* WHAT NEEDS TO BE DONE: Using the listing below, report each line holding the string "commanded".

+++

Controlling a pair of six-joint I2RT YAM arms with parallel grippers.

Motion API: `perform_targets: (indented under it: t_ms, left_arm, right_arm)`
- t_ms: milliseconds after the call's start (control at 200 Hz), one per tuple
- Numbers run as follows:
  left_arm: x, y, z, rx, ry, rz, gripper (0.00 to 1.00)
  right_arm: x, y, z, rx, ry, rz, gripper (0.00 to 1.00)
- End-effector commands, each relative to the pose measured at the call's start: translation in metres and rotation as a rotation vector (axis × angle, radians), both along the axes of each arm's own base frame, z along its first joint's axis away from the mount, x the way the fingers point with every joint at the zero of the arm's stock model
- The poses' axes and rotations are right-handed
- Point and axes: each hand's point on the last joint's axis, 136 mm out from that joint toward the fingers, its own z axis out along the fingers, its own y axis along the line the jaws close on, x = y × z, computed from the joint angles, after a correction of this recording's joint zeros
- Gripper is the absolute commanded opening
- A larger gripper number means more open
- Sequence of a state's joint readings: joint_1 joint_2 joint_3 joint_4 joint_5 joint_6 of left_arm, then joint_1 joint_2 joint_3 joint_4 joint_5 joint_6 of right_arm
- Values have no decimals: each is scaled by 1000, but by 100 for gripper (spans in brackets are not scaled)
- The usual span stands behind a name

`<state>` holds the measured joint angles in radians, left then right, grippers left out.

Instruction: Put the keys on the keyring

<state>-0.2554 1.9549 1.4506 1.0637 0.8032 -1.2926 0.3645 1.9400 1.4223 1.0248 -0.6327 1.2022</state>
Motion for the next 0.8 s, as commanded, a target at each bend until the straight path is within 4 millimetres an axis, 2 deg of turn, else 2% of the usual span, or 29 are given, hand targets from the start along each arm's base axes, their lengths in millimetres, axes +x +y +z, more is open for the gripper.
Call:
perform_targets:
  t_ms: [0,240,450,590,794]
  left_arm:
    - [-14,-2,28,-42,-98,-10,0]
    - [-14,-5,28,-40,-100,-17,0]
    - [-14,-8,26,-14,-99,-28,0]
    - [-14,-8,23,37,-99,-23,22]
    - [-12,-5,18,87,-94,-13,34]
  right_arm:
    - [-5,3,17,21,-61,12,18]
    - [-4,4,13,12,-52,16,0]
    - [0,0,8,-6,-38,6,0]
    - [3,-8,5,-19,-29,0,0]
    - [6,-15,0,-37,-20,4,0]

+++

* RESPONSE AREA:
- Gripper is the absolute commanded opening
Motion for the next 0.8 s, as commanded, a target at each bend until the straight path is within 4 millimetres an axis, 2 deg of turn, else 2% of the usual span, or 29 are given, hand targets from the start along each arm's base axes, their lengths in millimetres, axes +x +y +z, more is open for the gripper.

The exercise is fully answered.